The product of Syracuse University returns for its third full-length album, Beta Love, a decidedly more upbeat release than 2010’s The Orchard.
Constantly being accused of being a Vampire Weekend cover band, Ra Ra Riot certainly step outside their comfort zone on this album — with mixed results. The album is remarkably fast-paced and rarely stops to breathe, something that can be jarring upon a first listen.
On Beta Love, RRR’s trademark orchestral rock gets a technological makeover with drum machines, glitchy synths and stripped instrumentation. Wes Miles’s swooping, impossibly high falsetto is prominently featured throughout the album, sometimes ad nauseum.
Beta Love features Miles’s vocals far more prominently than in previous records. Rather than being a tasteful section on a few songs, Miles’s voice consistently operates between the Temper Trap and a dog whistle.

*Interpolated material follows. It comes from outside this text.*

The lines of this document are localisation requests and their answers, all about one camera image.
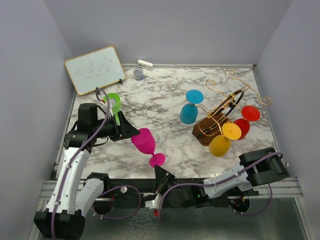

What charmed listeners on 2007’s The Rhumb Line was the mixture of catchy choruses and brooding instrumentation that made RRR stick out from other indie rock acts of the mid-2000s. However, on Beta Love, RRR seems to abandon subtlety in favour of high-tempo, frenetic synth-rock. On tracks like the incredibly catchy “Angel, Please” and the unapologetically pop-oriented “Dance With Me,” RRR communicate a readiness to enter mainstream radio play.
Lyrically, Miles still occasionally revisits familiar themes on tracks such as “When I Dream” and “For Once” and as the album progresses the songs begin to sound akin to what one has come to expect from RRR.
Perhaps what is so striking is just how much fun the album is on almost every track. On the whole, the departure is stark and the product uneven, but hearing RRR diversifying their sound makes for an interesting listen.